This quote comes from a nicely argued case -- from the agile blog 'leading answers' -- for mixing agile methods in rather traditional businesses, like the oil and gas exploration/production business
If ever there was a business that benefits from Boehm's Spiral Model, OGM (oil, gas, minerals) is certainly one. (Disclosure: I hold some OGM leases in Texas, so I've a bit of personal experience with this)
So, what have we got here?
- A lot of risk acknowledged up front (can't know everything -- thus the opening quote)
- A need to run with pilot projects before committing to production
- A need to tie into legacy systems (in the OGM case, distribution systems)
- A lot of deliverables that can be done -- indeed, should be done -- incrementally, and then integrated
- Small (it's all relative re small) teams, co-located, personally committed, with risk hanging on every move.

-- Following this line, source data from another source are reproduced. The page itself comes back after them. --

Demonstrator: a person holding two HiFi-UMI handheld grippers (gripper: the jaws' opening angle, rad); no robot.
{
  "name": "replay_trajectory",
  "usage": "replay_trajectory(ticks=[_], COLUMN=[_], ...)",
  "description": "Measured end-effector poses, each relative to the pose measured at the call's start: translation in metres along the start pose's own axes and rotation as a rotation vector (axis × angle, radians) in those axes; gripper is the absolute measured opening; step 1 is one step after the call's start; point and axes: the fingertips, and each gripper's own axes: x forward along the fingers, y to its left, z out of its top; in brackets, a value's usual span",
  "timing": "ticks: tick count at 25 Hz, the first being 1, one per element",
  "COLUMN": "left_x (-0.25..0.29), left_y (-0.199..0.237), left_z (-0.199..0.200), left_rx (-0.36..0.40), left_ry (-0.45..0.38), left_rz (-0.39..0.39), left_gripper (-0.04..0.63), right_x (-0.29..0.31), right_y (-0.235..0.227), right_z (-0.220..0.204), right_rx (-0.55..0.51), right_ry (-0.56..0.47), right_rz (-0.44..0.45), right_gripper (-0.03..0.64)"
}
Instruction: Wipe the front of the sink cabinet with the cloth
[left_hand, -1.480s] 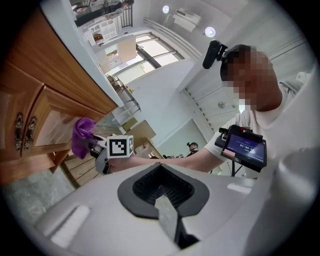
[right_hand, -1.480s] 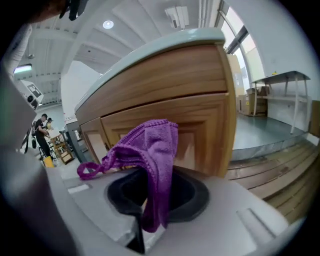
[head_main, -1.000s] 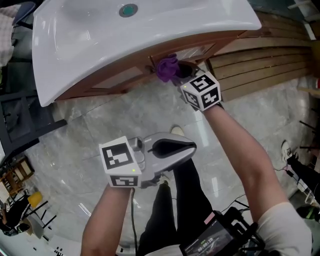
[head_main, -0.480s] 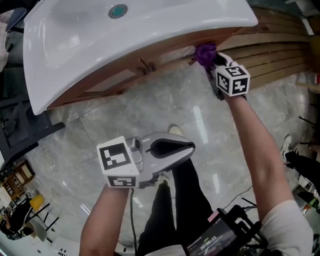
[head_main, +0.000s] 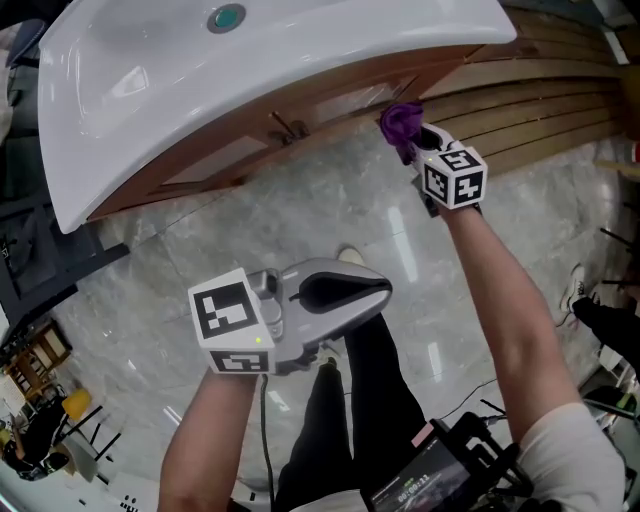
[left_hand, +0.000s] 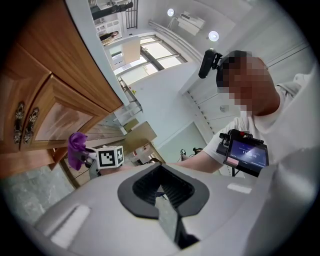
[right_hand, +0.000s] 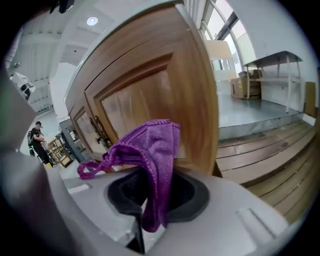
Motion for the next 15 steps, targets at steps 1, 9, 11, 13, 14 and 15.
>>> replay_trajectory(ticks=[1, 9, 11, 13, 14, 15], left_x=[-0.002, -0.019, -0.023, -0.025, -0.025, -0.025], left_y=[0.001, 0.015, 0.019, 0.022, 0.024, 0.025], left_z=[0.000, -0.006, -0.008, -0.010, -0.011, -0.011], left_rx=[0.001, -0.005, -0.011, -0.017, -0.018, -0.019], left_ry=[-0.001, -0.029, -0.033, -0.036, -0.037, -0.038], left_rz=[0.003, 0.036, 0.045, 0.050, 0.051, 0.052], left_gripper=[0.006, 0.006, 0.006, 0.006, 0.006, 0.006], right_x=[0.009, 0.078, 0.090, 0.097, 0.098, 0.098], right_y=[0.018, 0.129, 0.137, 0.131, 0.125, 0.116], right_z=[-0.006, -0.022, -0.024, -0.023, -0.022, -0.022], right_rx=[-0.004, -0.079, -0.101, -0.103, -0.100, -0.095], right_ry=[0.008, 0.051, 0.064, 0.070, 0.072, 0.074], right_rz=[0.035, 0.234, 0.250, 0.239, 0.227, 0.212], right_gripper=[0.075, 0.075, 0.075, 0.075, 0.075, 0.075])
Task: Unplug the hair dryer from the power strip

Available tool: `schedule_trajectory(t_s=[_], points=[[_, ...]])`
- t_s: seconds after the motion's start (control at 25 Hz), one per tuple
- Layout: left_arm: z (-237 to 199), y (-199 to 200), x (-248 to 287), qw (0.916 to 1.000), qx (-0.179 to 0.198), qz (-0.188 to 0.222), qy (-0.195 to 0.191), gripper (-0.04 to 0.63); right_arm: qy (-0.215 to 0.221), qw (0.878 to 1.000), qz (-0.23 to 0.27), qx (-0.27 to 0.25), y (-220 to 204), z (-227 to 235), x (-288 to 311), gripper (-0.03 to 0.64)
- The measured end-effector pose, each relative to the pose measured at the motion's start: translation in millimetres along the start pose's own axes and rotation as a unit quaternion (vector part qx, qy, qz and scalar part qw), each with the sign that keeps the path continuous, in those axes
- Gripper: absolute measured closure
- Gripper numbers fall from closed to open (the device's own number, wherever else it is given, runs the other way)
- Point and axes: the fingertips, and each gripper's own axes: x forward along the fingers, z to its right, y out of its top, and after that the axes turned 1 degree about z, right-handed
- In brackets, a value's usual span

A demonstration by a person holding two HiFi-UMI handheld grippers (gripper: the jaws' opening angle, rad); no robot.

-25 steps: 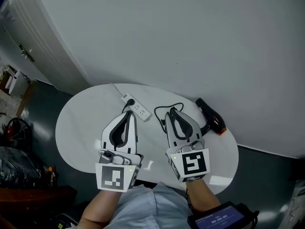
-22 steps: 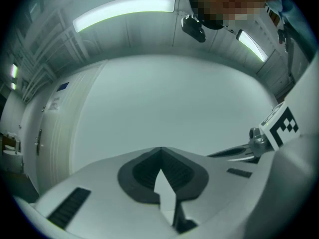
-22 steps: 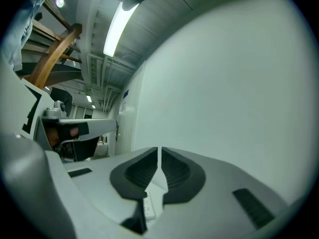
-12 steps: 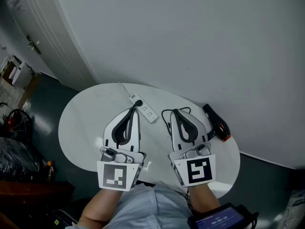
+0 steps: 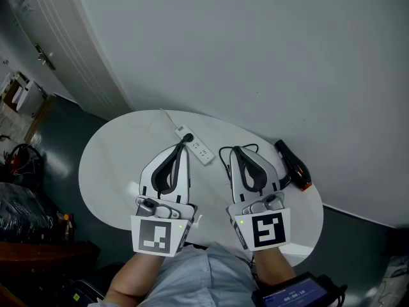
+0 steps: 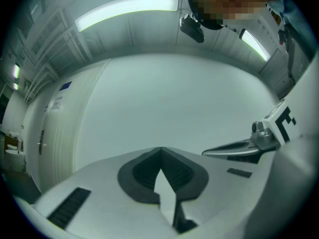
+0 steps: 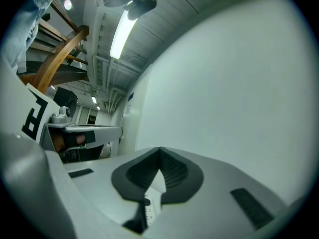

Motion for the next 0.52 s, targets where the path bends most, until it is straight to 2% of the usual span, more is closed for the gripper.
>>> schedule_trajectory(t_s=[0.12, 0.32, 0.52], points=[[-1.0, 1.8, 0.0, 0.9999, -0.013, -0.002, 0.003, 0.597, 0.001, 1.0, 0.0, 0.001, -0.2, -2.2, 1.0, 0.617], [-3.4, -0.7, -2.4, 1.0, 0.002, 0.0, -0.001, 0.597, 0.002, 1.0, 0.0, -0.001, -1.2, -3.9, 2.0, 0.617], [-0.6, -6.2, -4.1, 0.9991, -0.037, -0.017, 0.011, 0.597, 0.002, 1.0, -0.003, -0.002, -4.4, -4.0, 0.5, 0.617]])
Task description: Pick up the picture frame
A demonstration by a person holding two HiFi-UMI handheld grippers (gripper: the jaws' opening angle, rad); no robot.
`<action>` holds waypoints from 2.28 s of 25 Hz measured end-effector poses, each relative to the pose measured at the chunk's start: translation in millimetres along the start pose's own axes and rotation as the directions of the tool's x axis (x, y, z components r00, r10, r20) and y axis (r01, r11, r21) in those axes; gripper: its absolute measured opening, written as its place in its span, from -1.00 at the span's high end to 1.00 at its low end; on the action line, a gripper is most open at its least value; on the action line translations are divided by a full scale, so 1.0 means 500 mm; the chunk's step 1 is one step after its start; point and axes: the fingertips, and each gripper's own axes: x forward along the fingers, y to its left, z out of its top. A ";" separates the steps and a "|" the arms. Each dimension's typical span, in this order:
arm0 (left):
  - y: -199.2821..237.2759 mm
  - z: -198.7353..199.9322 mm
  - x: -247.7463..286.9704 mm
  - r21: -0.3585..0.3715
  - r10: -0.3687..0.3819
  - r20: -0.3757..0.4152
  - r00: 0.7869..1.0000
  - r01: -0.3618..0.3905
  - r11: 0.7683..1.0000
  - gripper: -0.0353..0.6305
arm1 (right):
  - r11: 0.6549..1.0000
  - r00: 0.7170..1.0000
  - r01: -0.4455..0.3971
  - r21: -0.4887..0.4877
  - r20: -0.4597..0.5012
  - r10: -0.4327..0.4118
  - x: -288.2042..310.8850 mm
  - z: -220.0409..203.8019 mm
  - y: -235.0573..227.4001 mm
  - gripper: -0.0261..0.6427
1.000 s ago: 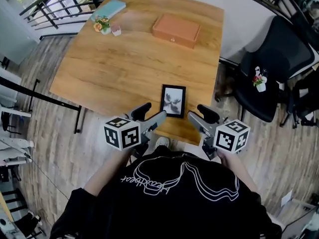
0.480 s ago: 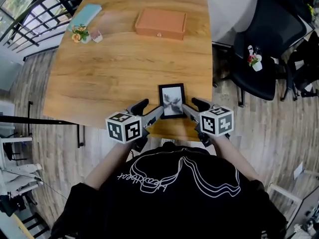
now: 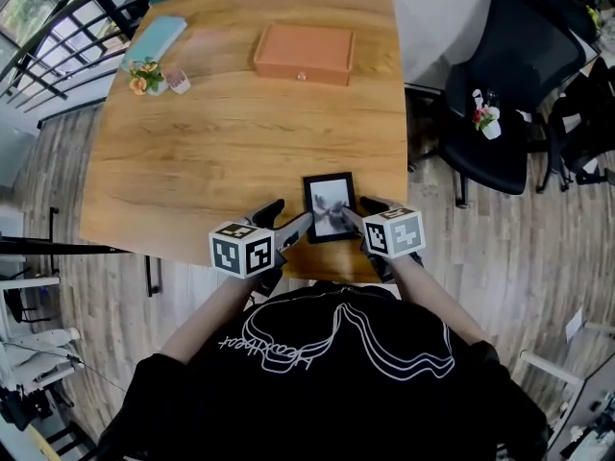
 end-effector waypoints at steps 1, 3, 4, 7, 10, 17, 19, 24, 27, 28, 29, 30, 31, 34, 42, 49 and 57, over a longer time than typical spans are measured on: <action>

- A degree of local autonomy required to meet the challenges of the moment
Of course, there's "one big thing" in many traditional businesses:
- You can't go around self-organizing (agile speak) willy-nilly! Especially in OGM, there are regulatory constraints everywhere, and safety-first doctrine hanging on every move.
What you can do, taking a page from Agile and Critical Chain methods, is
- loosen dependencies;
- insert buffers;
- define interfaces carefully; and
- commit to incremental success.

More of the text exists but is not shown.